長年高校教師をした後、中国の大学で日本語を教え、3年間過ごして帰国しました。今は引退して年金生活です。個人的な意見を書いています。

地上から天上へ

 今日は珍しく1日中雨でした。おまけに午後2時過ぎからD区でスピーチコンテストの練習があり、大変な1日でした。さっきD区から帰ったところです。今日はスクールバスが途中でエンストするし、練習の時間調整も悪く、結局練習が始まったのは、4時からでした。選手の学生の仕上がりも今一つでした。
 さて、今日のブログは、あの工業高校から転勤した先の話です。高校教員の場合、勤務する学校によって、全く生活が違います。今は大都市圏は私立高校(中高一貫)にやられていますが、おじさんの頃はまだ県立高校全盛時代でした。(地方では今でも公立高校優先です。)工業高校には3年いました。3年目には、「あんたは、工業でも十分勤まるよ。」と他のベテラン教員から言われるほどになりました。しかし、文人であるおじさんは、教科指導ができる普通高校、それも都市部への転勤を願っていました。
 それと、もうひとつ読者の皆さんには信じがたいエピソードを書きます。実はそのことがあって、都市部に転勤できたのです。工業高校では、いつも生徒と対決していました。そんな時ある英語の教師が、「ここで、のんびり暮らしていたら頭が腐るから、勉強会をしよう。」と提案しました。何と洋書(英語の本)を読もうというのです。学級崩壊状態の学校で、放課後教師数名で英語の輪読会をしました。
 参加したのは、物理教師(素粒子論・・理論物理学専攻)とおじさん(国語教師)、それに社会科の先生と、提案者の英語の先生でした。まじめな本はつまらないから「チャタレー夫人の恋人」にしました。教頭はとても喜びまました。自分も若くて時間があったら参加したのにと言いました。実はその教頭がおじさんを都市部の普通高校に推薦してくれたのです。
 そこは、都市部の新設高校でした。今はできて30年以上経過しています。偶然最近ニュースでその高校の名前を見てびっくりしました。あることで若者の間で有名なのだそうです。兵庫県都市部の山の上の高校とだけ書いておきましょう。校区は高級住宅街を含むところで、99%の生徒が進学する学校です。

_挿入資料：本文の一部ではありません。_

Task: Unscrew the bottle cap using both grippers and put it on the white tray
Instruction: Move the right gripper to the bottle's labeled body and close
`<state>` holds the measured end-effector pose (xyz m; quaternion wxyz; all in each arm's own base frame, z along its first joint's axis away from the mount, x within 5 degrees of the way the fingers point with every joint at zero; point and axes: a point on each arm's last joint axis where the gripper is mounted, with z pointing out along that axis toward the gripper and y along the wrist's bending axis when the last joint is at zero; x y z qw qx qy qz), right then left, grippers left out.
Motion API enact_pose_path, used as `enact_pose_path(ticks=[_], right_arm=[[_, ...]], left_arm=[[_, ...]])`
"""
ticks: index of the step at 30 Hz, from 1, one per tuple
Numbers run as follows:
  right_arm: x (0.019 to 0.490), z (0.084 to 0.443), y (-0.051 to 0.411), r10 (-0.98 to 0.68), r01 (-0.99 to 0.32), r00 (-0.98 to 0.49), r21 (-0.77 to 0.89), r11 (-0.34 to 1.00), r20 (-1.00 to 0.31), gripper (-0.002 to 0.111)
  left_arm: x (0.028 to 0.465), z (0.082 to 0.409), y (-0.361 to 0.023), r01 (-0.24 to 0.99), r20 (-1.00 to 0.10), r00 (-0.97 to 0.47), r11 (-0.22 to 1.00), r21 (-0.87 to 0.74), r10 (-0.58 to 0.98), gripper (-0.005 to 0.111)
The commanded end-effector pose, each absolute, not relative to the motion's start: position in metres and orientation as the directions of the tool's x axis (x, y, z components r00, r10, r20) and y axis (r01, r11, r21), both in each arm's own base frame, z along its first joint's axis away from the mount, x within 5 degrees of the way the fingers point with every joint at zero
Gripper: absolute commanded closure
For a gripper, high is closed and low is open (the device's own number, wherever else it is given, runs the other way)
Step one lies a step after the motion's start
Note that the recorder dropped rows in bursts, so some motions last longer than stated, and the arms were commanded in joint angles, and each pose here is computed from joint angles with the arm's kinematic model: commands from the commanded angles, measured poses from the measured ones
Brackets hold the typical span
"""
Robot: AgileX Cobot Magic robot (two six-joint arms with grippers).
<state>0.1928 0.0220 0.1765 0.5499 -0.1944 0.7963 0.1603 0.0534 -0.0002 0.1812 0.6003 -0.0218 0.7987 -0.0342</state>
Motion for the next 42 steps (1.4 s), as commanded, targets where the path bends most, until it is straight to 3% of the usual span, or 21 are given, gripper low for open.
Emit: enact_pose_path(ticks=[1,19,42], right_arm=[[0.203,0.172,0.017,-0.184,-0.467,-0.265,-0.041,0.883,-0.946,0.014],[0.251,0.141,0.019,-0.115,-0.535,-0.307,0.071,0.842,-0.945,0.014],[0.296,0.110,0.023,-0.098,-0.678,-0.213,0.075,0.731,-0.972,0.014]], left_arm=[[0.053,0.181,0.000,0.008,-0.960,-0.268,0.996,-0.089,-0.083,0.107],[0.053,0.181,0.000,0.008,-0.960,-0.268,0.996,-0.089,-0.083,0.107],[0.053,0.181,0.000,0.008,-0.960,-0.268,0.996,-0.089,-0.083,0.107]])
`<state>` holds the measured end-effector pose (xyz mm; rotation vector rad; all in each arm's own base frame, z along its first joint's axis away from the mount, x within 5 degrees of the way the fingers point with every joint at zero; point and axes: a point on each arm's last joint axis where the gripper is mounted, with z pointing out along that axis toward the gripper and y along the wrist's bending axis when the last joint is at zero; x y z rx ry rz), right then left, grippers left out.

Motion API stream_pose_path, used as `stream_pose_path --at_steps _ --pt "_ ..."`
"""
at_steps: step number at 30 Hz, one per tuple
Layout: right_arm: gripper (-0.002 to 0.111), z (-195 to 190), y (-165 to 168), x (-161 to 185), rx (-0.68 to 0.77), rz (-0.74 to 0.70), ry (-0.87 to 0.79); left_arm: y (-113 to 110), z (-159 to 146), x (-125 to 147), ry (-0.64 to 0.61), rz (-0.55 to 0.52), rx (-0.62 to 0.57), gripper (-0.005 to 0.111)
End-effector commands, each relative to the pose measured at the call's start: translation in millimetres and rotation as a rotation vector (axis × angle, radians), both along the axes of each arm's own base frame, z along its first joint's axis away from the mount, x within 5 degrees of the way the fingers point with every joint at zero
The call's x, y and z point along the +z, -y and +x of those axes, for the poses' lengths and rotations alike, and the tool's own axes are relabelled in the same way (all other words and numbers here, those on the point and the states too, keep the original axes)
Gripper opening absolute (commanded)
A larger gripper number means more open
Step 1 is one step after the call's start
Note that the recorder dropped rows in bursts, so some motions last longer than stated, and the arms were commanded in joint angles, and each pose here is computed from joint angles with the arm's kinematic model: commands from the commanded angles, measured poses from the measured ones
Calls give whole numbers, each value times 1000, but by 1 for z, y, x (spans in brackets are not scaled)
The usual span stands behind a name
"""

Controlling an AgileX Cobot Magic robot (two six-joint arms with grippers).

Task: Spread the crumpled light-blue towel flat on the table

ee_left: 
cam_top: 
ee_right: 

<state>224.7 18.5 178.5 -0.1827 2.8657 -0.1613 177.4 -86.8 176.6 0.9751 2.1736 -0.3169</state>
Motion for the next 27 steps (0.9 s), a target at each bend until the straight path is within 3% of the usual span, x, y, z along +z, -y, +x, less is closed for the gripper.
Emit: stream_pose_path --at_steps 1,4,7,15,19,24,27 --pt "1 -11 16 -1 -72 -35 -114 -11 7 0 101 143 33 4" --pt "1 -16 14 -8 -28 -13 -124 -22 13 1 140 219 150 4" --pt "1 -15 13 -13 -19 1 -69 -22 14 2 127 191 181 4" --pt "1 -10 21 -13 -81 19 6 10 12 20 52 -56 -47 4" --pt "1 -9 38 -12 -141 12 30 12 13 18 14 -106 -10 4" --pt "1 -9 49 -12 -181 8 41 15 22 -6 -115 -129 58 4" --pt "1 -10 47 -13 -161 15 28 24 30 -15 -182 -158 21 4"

 どのくらいの高級住宅街かというと、保護者会があると、保護者によっては運転手付きのベンツで学校に来ていました。また、ある時なにげなく新聞の経済欄を見てみると、保護者が一部上場企業の副社長になっていました。昭和48年(1973年)の頃に帰国子女がごろごろいました。「何々君はこのまえ、ニュージーランドから帰ってきたばかりだから、日本語はまだ十分ではありません。」という話が学年会議ででるようなところです。
 おじさんは、事情があって2年間しか勤務しませんでした。1年で担任した生徒から東大現役合格者もでました。一番出世した教え子は今東京の某テレビ局の人事部長です。転勤してしみじみうれしかったのは、生徒が全員着席して授業を聞いてくれたことです。勉強のレベルも高く大変だったけれど、教師にとって生徒が授業を聞いてくれることほどうれしいことはありませんでした。
 そんな天上の世界のような高校だったのですが、故郷へ帰るために辞職しました。県立高校は県ごとに試験が異なるので、おじさんの故郷の県の採用試験を受け直して合格し、そちらに帰ったのです。5年前は教師が余っていたのですが、一転不足するようになり、他府県で働いている現職教員について、特別の試験をして呼び戻したのです。高校教員は県ごとに給与が違います。兵庫県はおじさんの県より給与が高かったのですが、高いままの給与で採用してくれました。おかげで、おじさんは退職するまで同じキャリアの教師より給与が高いまま過ごしました。
 こうして、故郷の県で33年間過ごしました。明日は依頼されている修士論文の添削を完成させなければなりません。また忙しいです。